Belaying—A Model For Ministry

Support Doesn’t Mean that You”Climb the Mountain” for People

Ten of us, all beginners, were climbing White Gap Mountain in North Carolina. We were using ropes in a system called belaying. I served as belayer, which means that I controlled the safety rope for the person climbing the mountain. My job was to take up slack as each person climbed up to me and to hold the rope if he or she should fall on the way. It was very hard work.

One climber was somewhat overweight and fell several times. Each time, I was able to break her fall, but it caused great pain; the belaying rope cut into my waist with the tension of her weight on it. The whole procedure became for me a parable of my ministry.

I wasn’t climbing the mountain, she was. I was there to support her, and I was thoroughly bound to her, but it was she who had to do the climbing. Each time she reached a difficult spot, I knew she would fall, and I also knew her fall would cause me pain. I was tempted at times to grab the rope and pull her over the difficult parts. It would have been a lot easier on me.

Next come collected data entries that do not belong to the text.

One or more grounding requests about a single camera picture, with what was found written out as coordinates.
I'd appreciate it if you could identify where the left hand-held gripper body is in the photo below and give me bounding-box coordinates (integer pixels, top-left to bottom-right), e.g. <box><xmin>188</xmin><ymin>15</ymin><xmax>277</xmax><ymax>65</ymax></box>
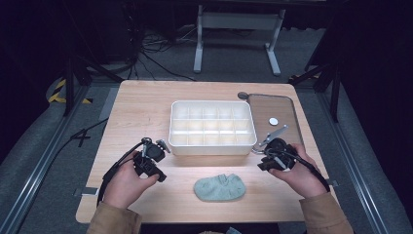
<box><xmin>132</xmin><ymin>137</ymin><xmax>168</xmax><ymax>183</ymax></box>

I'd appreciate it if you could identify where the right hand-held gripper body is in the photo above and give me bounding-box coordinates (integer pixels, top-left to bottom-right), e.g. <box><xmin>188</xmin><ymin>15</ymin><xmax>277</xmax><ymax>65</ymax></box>
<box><xmin>257</xmin><ymin>137</ymin><xmax>298</xmax><ymax>173</ymax></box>

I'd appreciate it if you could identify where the white divided storage box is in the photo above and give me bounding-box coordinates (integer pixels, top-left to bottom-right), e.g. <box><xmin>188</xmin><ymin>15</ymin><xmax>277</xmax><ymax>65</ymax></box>
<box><xmin>168</xmin><ymin>99</ymin><xmax>258</xmax><ymax>157</ymax></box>

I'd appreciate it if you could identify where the pale green sock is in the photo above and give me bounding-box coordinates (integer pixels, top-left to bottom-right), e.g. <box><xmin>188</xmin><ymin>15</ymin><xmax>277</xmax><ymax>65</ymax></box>
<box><xmin>193</xmin><ymin>173</ymin><xmax>247</xmax><ymax>203</ymax></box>

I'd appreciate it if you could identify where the person's right hand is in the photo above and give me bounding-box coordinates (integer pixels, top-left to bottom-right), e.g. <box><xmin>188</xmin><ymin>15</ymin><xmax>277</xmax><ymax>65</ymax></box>
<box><xmin>268</xmin><ymin>142</ymin><xmax>329</xmax><ymax>200</ymax></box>

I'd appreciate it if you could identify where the person's left hand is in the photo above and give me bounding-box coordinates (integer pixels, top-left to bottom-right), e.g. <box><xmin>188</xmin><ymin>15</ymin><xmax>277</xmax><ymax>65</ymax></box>
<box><xmin>102</xmin><ymin>150</ymin><xmax>161</xmax><ymax>210</ymax></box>

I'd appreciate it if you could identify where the clear plastic box lid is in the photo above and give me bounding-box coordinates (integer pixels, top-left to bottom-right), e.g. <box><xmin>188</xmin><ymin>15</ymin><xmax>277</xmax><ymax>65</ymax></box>
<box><xmin>245</xmin><ymin>93</ymin><xmax>305</xmax><ymax>148</ymax></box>

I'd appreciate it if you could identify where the black tripod stand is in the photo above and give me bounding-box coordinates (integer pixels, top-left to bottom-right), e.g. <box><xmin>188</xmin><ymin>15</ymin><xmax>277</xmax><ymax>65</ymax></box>
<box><xmin>62</xmin><ymin>53</ymin><xmax>125</xmax><ymax>117</ymax></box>
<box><xmin>288</xmin><ymin>60</ymin><xmax>343</xmax><ymax>124</ymax></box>

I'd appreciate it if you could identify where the yellow black floor tape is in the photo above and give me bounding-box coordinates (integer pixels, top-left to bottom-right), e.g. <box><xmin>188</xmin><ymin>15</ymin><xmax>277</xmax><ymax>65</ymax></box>
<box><xmin>48</xmin><ymin>77</ymin><xmax>94</xmax><ymax>105</ymax></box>

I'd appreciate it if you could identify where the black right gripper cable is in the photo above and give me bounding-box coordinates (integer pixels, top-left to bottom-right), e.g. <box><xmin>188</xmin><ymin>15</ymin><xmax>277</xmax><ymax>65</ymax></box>
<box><xmin>282</xmin><ymin>149</ymin><xmax>331</xmax><ymax>193</ymax></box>

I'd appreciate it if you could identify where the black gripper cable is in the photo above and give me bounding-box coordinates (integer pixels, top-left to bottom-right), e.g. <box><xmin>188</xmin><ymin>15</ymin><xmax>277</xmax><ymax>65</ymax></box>
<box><xmin>282</xmin><ymin>149</ymin><xmax>331</xmax><ymax>193</ymax></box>
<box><xmin>95</xmin><ymin>141</ymin><xmax>144</xmax><ymax>208</ymax></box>

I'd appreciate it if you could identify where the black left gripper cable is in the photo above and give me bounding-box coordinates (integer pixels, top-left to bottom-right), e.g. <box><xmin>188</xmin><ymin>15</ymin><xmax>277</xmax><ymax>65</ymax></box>
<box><xmin>95</xmin><ymin>141</ymin><xmax>144</xmax><ymax>208</ymax></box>

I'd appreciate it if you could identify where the black floor cable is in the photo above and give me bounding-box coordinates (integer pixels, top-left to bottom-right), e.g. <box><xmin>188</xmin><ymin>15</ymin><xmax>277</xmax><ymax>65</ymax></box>
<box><xmin>52</xmin><ymin>117</ymin><xmax>110</xmax><ymax>164</ymax></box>

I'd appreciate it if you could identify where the aluminium floor rail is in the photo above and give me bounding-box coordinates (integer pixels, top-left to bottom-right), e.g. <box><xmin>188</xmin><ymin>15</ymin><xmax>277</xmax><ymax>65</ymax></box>
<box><xmin>0</xmin><ymin>85</ymin><xmax>90</xmax><ymax>234</ymax></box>
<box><xmin>316</xmin><ymin>92</ymin><xmax>411</xmax><ymax>234</ymax></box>

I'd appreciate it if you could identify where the tangle of black floor cables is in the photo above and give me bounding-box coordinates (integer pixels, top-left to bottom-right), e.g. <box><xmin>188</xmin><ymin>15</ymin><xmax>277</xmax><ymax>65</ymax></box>
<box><xmin>127</xmin><ymin>25</ymin><xmax>198</xmax><ymax>83</ymax></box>

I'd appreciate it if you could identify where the grey metal stand frame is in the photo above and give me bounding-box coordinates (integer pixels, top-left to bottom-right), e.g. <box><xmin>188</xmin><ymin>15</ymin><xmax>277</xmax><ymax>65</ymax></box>
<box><xmin>193</xmin><ymin>4</ymin><xmax>287</xmax><ymax>77</ymax></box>

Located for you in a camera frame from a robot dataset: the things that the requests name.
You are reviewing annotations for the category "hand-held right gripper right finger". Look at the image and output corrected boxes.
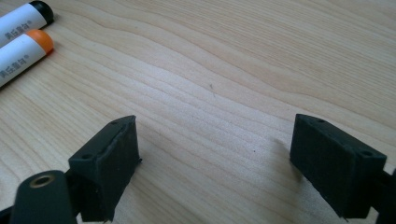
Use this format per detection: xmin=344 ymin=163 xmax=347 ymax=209
xmin=289 ymin=113 xmax=388 ymax=219

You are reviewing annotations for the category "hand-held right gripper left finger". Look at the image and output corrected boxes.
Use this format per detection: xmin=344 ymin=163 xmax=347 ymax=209
xmin=66 ymin=115 xmax=143 ymax=223

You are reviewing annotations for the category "orange capped white marker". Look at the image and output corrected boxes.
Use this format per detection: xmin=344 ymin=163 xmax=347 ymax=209
xmin=0 ymin=29 xmax=55 ymax=89

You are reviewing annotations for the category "black capped white marker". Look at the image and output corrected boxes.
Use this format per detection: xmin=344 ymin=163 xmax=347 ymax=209
xmin=0 ymin=0 xmax=55 ymax=49

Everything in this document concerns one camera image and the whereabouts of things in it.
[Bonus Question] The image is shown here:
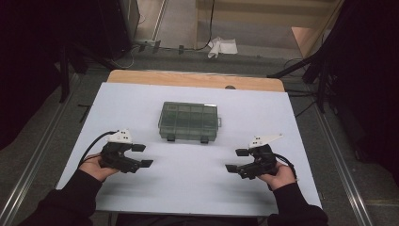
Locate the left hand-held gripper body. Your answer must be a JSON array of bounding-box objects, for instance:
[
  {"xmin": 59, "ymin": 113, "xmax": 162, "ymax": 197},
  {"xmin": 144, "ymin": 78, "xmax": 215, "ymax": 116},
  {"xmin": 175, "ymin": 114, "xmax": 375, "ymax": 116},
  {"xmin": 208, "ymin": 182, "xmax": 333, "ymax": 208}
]
[{"xmin": 99, "ymin": 128, "xmax": 142, "ymax": 174}]

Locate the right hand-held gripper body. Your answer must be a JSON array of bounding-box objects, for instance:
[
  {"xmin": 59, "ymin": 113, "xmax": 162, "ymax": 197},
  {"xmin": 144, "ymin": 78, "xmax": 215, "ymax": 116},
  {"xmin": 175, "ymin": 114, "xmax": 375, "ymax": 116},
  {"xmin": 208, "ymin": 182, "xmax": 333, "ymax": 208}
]
[{"xmin": 236, "ymin": 133, "xmax": 283, "ymax": 181}]

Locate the grey transparent organizer box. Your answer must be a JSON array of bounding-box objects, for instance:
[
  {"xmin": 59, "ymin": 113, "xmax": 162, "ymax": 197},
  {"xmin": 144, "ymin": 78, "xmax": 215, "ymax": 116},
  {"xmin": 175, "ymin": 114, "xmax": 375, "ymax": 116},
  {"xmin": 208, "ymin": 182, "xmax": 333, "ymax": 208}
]
[{"xmin": 157, "ymin": 100, "xmax": 223, "ymax": 145}]

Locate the person's right hand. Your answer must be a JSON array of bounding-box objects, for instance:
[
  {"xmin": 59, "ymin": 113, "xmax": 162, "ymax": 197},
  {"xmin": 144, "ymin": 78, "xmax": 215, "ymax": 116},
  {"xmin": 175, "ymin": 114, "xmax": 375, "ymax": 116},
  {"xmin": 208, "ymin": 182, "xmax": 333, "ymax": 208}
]
[{"xmin": 257, "ymin": 161, "xmax": 297, "ymax": 192}]

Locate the person's left hand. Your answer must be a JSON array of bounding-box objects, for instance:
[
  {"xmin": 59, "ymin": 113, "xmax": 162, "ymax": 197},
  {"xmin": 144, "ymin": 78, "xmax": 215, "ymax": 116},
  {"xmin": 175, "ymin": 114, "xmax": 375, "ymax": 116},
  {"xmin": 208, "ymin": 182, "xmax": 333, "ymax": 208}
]
[{"xmin": 77, "ymin": 153, "xmax": 120, "ymax": 184}]

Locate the white board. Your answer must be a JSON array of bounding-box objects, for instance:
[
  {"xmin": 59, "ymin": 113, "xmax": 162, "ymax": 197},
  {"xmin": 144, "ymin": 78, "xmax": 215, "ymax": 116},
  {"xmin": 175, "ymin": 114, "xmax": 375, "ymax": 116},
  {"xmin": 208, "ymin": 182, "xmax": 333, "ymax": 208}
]
[{"xmin": 56, "ymin": 82, "xmax": 324, "ymax": 218}]

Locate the wooden table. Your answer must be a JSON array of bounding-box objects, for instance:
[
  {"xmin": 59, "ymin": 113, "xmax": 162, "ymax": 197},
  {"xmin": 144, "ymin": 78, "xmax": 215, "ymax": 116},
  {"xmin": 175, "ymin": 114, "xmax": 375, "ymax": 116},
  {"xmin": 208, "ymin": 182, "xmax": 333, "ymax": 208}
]
[{"xmin": 106, "ymin": 69, "xmax": 286, "ymax": 93}]

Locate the black stand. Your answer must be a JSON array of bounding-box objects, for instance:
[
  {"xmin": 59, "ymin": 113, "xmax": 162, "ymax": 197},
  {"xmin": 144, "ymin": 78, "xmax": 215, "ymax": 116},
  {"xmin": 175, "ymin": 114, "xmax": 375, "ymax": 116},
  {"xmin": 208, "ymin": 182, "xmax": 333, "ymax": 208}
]
[{"xmin": 266, "ymin": 48, "xmax": 328, "ymax": 112}]

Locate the white crumpled cloth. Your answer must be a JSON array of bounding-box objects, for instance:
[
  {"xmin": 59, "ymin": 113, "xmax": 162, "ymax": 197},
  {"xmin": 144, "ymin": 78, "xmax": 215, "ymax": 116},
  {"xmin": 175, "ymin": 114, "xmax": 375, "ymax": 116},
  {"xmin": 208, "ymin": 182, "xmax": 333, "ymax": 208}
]
[{"xmin": 207, "ymin": 36, "xmax": 239, "ymax": 59}]

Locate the dark cabinet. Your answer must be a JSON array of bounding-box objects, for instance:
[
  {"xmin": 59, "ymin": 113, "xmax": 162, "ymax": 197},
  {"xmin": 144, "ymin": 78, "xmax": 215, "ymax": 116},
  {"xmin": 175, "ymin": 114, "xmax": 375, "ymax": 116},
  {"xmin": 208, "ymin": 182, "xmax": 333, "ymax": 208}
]
[{"xmin": 95, "ymin": 0, "xmax": 141, "ymax": 61}]

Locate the light wooden panel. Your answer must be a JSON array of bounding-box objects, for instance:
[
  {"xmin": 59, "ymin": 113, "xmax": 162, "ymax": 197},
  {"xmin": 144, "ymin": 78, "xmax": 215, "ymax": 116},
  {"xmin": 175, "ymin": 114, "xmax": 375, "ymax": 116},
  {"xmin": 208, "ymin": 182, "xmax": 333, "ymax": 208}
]
[{"xmin": 291, "ymin": 25, "xmax": 326, "ymax": 58}]

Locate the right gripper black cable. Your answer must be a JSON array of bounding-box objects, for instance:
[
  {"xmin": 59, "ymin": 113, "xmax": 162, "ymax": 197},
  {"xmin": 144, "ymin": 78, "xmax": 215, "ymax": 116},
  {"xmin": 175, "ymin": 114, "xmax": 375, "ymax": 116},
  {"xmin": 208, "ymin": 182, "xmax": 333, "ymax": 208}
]
[{"xmin": 274, "ymin": 152, "xmax": 298, "ymax": 181}]

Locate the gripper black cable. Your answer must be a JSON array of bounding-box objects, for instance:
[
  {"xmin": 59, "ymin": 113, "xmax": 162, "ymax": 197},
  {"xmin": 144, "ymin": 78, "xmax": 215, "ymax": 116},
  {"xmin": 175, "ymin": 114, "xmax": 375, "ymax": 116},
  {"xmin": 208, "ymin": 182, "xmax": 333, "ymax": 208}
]
[
  {"xmin": 77, "ymin": 130, "xmax": 120, "ymax": 168},
  {"xmin": 274, "ymin": 152, "xmax": 298, "ymax": 181}
]

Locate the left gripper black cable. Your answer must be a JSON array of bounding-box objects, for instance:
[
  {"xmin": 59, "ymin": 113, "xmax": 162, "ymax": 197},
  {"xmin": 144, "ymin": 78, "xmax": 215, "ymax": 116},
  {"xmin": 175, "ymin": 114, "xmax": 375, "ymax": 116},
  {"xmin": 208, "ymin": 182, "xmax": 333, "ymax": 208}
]
[{"xmin": 77, "ymin": 130, "xmax": 120, "ymax": 168}]

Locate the metal floor rail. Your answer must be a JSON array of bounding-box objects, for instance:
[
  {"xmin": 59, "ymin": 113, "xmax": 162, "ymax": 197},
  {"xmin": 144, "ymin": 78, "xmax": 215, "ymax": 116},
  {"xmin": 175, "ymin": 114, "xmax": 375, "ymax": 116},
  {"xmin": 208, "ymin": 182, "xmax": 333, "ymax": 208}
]
[
  {"xmin": 311, "ymin": 103, "xmax": 375, "ymax": 226},
  {"xmin": 0, "ymin": 72, "xmax": 83, "ymax": 226}
]

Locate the black floor cable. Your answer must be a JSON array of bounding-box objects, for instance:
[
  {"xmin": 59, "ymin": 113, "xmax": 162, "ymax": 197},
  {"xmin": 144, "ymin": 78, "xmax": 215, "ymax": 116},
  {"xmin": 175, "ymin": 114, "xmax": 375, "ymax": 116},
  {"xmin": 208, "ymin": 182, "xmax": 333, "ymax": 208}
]
[{"xmin": 193, "ymin": 0, "xmax": 216, "ymax": 52}]

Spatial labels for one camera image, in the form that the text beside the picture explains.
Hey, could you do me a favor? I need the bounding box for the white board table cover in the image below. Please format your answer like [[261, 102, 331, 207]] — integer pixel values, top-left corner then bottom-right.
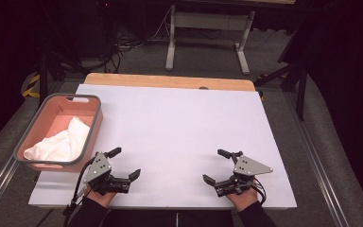
[[27, 83, 298, 211]]

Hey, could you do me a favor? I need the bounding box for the person's left hand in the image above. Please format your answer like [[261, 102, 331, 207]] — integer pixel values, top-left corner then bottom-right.
[[86, 188, 118, 209]]

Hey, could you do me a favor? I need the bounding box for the person's torso dark clothing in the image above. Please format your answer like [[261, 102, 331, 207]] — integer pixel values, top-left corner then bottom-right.
[[103, 209, 234, 227]]

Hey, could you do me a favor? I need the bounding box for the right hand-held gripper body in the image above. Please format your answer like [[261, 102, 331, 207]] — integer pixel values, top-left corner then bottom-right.
[[215, 150, 274, 198]]

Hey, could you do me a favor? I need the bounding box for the aluminium rail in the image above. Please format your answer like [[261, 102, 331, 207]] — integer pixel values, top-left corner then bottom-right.
[[0, 155, 22, 221], [285, 91, 350, 227]]

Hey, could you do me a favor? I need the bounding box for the wooden table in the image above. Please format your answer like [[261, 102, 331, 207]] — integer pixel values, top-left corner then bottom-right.
[[83, 72, 256, 93]]

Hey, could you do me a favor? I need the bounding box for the right hand-held gripper black cable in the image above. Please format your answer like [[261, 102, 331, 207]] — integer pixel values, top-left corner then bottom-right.
[[251, 177, 268, 204]]

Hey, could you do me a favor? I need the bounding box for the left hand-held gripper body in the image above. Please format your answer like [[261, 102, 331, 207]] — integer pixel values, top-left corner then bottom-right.
[[82, 151, 131, 195]]

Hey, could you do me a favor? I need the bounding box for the yellow black striped tape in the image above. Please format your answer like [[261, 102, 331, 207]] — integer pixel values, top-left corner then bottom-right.
[[21, 74, 42, 98]]

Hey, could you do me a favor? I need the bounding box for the hand-held gripper black cable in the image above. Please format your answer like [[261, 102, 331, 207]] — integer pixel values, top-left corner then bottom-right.
[[62, 157, 97, 227], [251, 177, 268, 204]]

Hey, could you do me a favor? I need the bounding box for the person's right hand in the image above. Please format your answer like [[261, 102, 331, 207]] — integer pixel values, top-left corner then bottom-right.
[[226, 188, 259, 213]]

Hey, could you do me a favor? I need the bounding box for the grey metal desk frame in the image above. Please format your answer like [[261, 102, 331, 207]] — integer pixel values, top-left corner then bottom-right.
[[164, 4, 256, 76]]

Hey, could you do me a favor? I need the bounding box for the left hand-held gripper black cable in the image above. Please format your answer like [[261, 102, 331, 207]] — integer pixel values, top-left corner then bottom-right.
[[62, 157, 97, 227]]

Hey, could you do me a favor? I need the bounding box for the pink basket with grey rim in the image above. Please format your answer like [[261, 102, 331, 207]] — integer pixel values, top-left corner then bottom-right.
[[13, 93, 104, 173]]

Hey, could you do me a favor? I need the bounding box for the white child's shirt chick print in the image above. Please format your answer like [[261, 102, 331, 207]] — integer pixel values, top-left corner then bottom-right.
[[23, 115, 91, 163]]

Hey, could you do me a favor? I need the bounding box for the bundle of black floor cables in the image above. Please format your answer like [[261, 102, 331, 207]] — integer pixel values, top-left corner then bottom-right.
[[84, 6, 174, 74]]

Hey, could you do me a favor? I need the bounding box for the black metal stand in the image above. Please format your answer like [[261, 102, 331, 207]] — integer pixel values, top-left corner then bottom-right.
[[37, 46, 91, 108], [253, 18, 311, 121]]

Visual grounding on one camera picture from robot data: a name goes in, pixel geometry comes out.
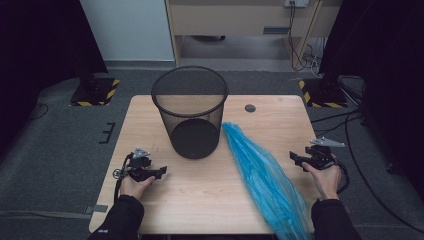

But I realized—thanks to the Holy Spirit—that if I pulled her over the difficult part each time, it would really have hurt her. She would have missed learning what it means to climb the mountain. Sure, I would have been her savior—but only for this time. There are other mountains she will have to climb, and I will not always be there to pull her over the rough spots. She had to do it mainly on her own. Well, after much pain and struggle, she made it to the top. When she reached me, she said, “I made it—I didn’t think I’d ever get here.”

That was a great moment for both of us; for me because I knew that she had climbed the mountain on her own. I had done a good job of belaying for her. I had encouraged her and kept her from getting hurt. That was my job. But she had climbed the mountain.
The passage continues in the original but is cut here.